TASK PROMPT:
Collect each line of the entries that holds the string "camera".

(Saved data entries)
____

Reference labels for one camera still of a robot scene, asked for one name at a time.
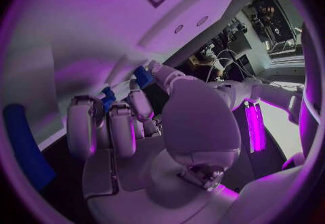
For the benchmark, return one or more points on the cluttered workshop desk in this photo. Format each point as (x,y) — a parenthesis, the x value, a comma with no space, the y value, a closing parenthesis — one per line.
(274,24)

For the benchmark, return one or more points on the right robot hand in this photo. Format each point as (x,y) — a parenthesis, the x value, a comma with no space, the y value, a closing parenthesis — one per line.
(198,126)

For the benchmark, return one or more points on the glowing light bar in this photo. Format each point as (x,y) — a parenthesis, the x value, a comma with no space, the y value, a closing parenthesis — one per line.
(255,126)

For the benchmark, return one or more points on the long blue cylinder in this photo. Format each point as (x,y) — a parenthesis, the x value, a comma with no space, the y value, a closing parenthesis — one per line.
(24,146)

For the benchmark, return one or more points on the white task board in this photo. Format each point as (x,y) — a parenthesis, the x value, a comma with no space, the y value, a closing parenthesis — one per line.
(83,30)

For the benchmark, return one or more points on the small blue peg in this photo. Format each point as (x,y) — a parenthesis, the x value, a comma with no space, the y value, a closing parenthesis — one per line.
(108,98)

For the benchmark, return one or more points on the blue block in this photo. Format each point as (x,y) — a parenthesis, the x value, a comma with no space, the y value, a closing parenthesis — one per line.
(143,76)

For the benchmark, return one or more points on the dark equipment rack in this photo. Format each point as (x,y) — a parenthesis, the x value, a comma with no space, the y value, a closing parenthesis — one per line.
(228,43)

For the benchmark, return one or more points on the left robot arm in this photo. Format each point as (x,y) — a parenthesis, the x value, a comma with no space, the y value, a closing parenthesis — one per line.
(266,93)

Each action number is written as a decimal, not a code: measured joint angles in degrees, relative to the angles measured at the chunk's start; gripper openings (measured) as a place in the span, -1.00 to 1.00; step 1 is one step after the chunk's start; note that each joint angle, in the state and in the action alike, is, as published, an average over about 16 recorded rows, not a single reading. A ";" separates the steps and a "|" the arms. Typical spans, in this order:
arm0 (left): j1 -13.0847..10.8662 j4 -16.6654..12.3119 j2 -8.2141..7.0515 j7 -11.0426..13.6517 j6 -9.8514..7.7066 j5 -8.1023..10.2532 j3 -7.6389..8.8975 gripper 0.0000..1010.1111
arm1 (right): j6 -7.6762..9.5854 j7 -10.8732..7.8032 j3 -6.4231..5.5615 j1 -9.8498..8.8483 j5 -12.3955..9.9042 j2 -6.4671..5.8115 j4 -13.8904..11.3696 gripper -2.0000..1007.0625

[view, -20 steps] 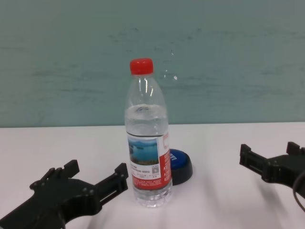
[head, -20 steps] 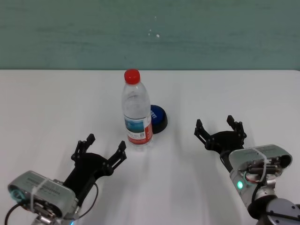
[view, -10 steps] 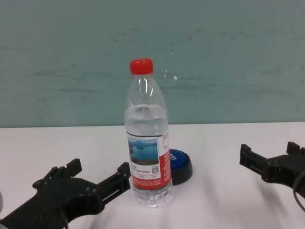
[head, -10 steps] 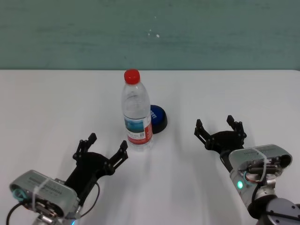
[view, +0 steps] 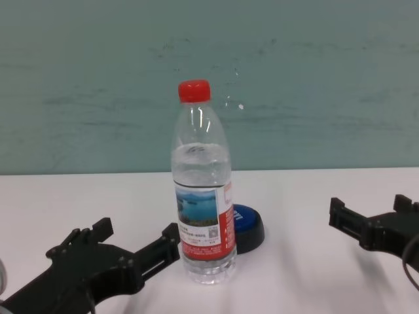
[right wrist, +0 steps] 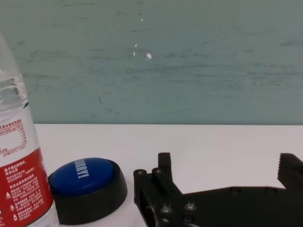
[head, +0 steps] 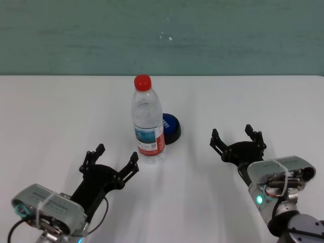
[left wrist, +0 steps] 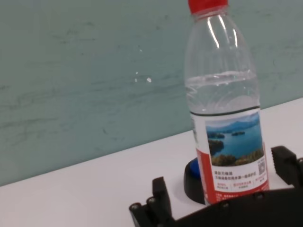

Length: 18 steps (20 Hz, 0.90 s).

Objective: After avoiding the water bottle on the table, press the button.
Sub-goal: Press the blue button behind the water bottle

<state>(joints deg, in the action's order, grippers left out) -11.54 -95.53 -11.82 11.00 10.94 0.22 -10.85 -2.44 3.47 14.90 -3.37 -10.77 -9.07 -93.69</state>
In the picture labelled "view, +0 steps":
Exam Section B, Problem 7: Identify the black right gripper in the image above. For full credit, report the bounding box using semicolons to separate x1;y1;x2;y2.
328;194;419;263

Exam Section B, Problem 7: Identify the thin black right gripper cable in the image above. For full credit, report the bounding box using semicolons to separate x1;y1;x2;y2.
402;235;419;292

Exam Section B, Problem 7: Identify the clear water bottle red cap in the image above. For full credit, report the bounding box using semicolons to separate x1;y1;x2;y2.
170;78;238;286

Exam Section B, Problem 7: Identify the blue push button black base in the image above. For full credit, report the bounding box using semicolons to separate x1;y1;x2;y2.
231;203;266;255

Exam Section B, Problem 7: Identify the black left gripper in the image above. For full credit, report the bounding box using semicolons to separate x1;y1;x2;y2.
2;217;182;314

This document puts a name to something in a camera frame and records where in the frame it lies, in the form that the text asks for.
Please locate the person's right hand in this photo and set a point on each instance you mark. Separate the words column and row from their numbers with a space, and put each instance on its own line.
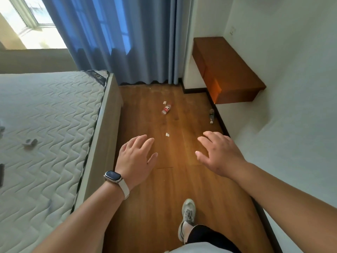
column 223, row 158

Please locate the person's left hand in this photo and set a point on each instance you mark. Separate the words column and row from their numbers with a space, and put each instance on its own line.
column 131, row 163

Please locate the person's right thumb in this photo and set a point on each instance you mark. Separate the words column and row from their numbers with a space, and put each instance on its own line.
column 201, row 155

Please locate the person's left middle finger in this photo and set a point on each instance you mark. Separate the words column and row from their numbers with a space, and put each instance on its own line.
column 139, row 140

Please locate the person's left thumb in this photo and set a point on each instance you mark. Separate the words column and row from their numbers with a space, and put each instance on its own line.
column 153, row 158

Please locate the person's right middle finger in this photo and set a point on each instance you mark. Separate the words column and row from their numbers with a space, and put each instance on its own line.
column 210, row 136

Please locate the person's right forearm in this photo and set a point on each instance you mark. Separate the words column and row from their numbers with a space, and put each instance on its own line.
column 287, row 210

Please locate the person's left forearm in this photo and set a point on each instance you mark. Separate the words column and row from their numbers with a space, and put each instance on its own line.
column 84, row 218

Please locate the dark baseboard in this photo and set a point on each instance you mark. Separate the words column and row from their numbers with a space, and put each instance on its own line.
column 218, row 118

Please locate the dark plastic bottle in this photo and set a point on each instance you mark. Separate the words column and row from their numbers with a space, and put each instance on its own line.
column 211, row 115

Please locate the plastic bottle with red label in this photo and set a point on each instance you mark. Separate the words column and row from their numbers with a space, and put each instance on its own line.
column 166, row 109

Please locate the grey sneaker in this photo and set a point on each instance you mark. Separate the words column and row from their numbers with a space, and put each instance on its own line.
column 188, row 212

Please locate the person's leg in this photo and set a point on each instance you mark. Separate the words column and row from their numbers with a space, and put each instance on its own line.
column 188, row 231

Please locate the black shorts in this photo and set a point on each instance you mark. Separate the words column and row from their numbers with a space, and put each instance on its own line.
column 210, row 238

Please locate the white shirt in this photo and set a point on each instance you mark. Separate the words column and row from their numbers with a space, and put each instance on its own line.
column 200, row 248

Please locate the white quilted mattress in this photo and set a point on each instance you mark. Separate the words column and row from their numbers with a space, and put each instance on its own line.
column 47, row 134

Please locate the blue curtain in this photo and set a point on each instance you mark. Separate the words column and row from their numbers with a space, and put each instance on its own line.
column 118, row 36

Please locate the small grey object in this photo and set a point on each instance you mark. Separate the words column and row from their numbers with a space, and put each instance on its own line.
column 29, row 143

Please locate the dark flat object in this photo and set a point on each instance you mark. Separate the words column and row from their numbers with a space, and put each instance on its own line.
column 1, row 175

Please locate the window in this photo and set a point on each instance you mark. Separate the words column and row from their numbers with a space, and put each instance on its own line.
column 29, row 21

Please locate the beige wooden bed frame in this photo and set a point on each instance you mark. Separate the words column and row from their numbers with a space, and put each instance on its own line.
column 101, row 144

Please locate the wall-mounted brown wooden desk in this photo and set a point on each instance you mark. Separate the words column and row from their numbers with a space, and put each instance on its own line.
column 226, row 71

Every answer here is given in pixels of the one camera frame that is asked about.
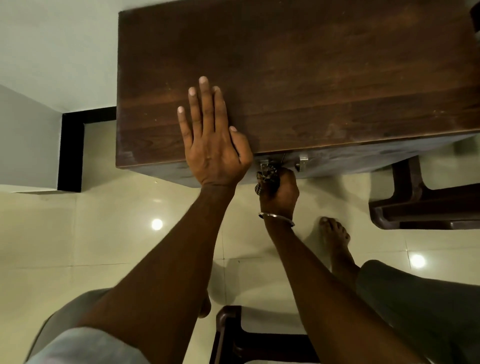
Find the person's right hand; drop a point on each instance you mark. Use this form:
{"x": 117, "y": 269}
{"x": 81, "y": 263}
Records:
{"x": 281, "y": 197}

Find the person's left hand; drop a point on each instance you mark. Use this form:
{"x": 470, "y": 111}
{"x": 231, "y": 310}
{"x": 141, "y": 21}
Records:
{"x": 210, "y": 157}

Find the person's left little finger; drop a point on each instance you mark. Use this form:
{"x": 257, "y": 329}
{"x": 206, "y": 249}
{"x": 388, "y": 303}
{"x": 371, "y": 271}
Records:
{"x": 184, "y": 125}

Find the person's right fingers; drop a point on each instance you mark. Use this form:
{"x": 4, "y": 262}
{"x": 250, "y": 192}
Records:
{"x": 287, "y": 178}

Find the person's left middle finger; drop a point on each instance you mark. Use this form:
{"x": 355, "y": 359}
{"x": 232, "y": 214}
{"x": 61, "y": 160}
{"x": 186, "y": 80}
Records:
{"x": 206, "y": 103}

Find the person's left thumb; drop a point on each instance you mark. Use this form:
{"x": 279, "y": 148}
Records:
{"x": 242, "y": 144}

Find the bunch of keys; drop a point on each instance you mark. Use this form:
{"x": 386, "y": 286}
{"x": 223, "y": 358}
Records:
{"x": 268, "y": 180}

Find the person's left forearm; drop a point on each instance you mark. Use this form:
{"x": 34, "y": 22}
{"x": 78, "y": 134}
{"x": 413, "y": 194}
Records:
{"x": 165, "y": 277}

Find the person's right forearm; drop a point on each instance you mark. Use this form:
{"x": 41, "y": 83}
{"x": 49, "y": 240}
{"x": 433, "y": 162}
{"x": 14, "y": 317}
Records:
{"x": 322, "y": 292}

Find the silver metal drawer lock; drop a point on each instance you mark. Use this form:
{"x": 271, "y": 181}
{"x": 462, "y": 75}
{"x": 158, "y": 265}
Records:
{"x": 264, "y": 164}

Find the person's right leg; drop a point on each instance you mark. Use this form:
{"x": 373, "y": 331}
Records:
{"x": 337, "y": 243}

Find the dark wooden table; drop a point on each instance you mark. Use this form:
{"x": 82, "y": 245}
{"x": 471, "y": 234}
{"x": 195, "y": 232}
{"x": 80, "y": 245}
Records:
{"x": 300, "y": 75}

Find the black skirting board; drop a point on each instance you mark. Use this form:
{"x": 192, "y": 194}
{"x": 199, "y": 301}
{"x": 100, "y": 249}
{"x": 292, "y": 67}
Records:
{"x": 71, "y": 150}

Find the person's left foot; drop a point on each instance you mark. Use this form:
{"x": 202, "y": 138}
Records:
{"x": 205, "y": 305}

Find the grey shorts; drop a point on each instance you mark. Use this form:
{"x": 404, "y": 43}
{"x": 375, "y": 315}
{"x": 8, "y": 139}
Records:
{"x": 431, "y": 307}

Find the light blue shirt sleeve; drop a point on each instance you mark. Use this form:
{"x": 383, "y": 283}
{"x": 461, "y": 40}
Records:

____

EXERCISE ANSWER:
Reference labels for one camera still of a robot scene, asked for one name at a time.
This document puts a name to something in a camera frame and records where in the frame it lies, in the form that the text asks for.
Every answer here is given in pixels of the one camera frame that is asked about.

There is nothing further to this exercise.